You are viewing a plain text version of this content. The canonical link for it is here.
Posted to users@kafka.apache.org by Henry Kim <he...@resonate.com> on 2016/10/28 15:14:19 UTC

Kafka Connect Hdfs Sink not sinking

Hi,


I'm was attempting to follow the hdfs-connector quick start guide (http://docs.confluent.io/3.0.0/connect/connect-hdfs/docs/hdfs_connector.html#quickstart), but I'm unable to consume messages using Kafka Connect (hdfs-connector). I did confirm that I am able to consume the messages via console.


Here is the last final logs I receive from the app.

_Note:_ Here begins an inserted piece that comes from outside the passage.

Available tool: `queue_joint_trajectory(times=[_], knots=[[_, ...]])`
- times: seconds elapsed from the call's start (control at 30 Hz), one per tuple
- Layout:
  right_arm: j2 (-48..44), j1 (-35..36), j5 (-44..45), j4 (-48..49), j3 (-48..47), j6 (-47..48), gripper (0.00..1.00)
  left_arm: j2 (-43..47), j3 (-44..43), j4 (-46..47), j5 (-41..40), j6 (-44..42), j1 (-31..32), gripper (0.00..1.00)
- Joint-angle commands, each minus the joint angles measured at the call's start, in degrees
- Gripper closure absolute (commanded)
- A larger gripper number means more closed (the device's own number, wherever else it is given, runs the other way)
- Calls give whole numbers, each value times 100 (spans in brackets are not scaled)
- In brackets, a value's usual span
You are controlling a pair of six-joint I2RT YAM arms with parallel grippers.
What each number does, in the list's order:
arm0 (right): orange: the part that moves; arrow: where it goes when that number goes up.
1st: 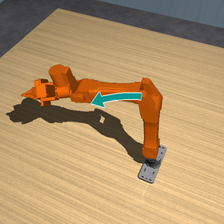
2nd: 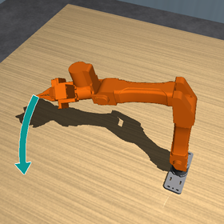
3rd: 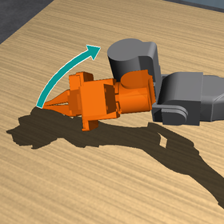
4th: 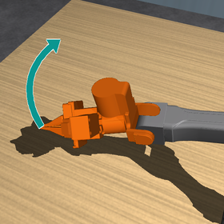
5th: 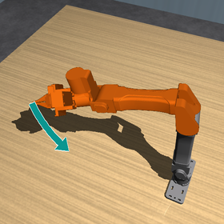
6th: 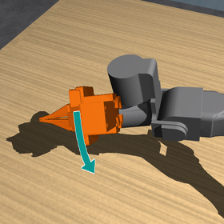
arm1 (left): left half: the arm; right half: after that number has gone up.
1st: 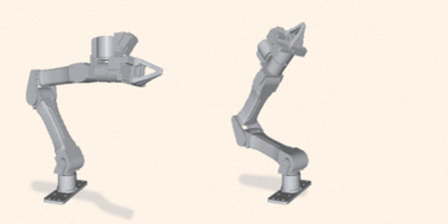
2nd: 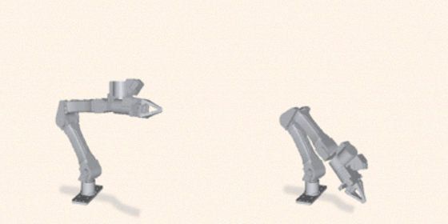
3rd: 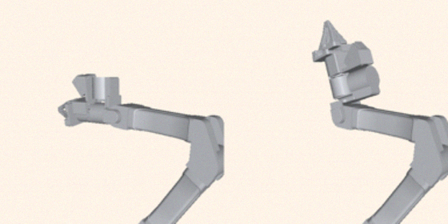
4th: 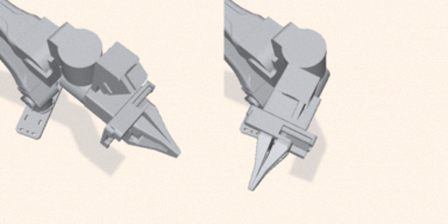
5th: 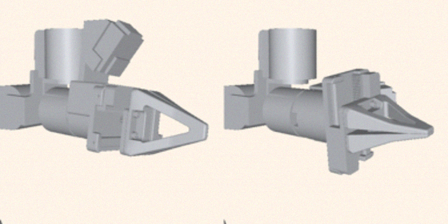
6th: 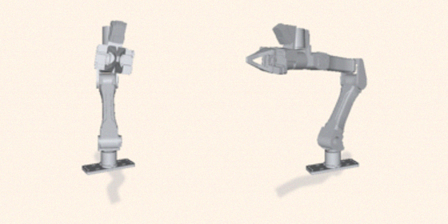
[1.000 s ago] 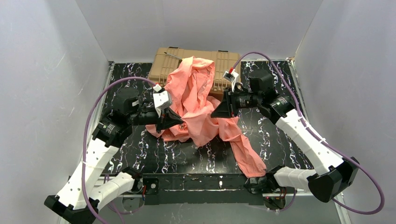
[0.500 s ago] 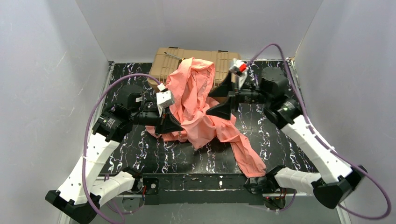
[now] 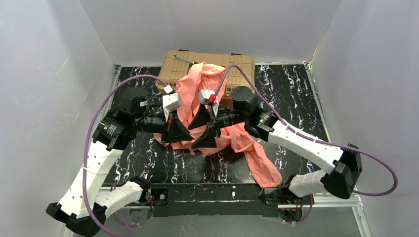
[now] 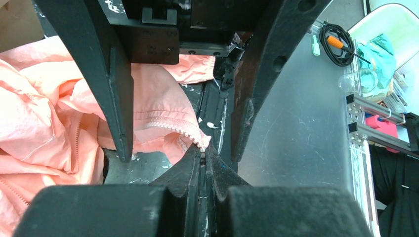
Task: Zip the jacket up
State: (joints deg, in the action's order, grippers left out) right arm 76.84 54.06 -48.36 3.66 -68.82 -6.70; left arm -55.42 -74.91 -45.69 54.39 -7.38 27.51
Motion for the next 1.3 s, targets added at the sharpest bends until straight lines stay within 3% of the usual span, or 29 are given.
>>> queue_joint_trajectory(times=[0.0,0.1,0.2,0.4,0.47,0.57,0.63,0.67,0.73,0.8,1.0,1.1,1.27], knots=[[-269,69,-101,506,331,-9,16,-40,-382,-336,96,15,-10,100],[-510,67,78,631,562,-81,25,-112,-602,-471,21,-56,-10,100],[-716,69,239,641,702,-161,40,-166,-793,-665,-116,-276,-14,100],[-827,65,328,1057,761,-709,93,-227,-812,-681,-148,-280,-9,100],[-828,56,335,1110,740,-923,99,-205,-761,-632,-179,-258,-9,100],[-836,43,70,1189,734,-1137,99,-49,-562,-386,-120,-143,-9,68],[-826,43,-72,1366,766,-1291,99,64,-386,-160,59,23,-9,54],[-806,43,-144,1475,772,-1377,99,110,-326,-76,202,87,-6,46],[-772,43,-245,1645,792,-1484,99,186,-229,65,383,135,-13,43],[-752,37,-300,1844,825,-1601,99,231,-208,94,472,122,-14,47],[-575,-13,-466,1867,791,-1774,99,216,-357,186,356,128,-9,86],[-566,-112,-460,1842,820,-1809,99,218,-362,252,328,175,-16,100],[-858,-658,-346,1733,991,-1845,96,274,-400,127,439,121,-17,100]])
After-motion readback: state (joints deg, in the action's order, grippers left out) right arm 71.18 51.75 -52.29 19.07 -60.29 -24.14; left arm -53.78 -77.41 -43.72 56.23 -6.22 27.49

[2016-10-28 10:56:47,288] INFO Hadoop configuration directory /etc/hadoop/conf (io.confluent.connect.hdfs.DataWriter:94)
[2016-10-28 10:56:47,608] WARN Unable to load native-hadoop library for your platform... using builtin-java classes where applicable (org.apache.hadoop.util.NativeCodeLoader:62)
[2016-10-28 10:56:48,408] INFO Sink task WorkerSinkTask{id=hdfs-sink-0} finished initialization and start (org.apache.kafka.connect.runtime.WorkerSinkTask:208)
[2016-10-28 10:56:48,408] TRACE hdfs-sink-0 polling consumer with timeout 58820 ms (org.apache.kafka.connect.runtime.WorkerSinkTask:221)
[2016-10-28 10:56:56,022] INFO Reflections took 9680 ms to scan 253 urls, producing 12411 keys and 81532 values  (org.reflections.Reflections:229)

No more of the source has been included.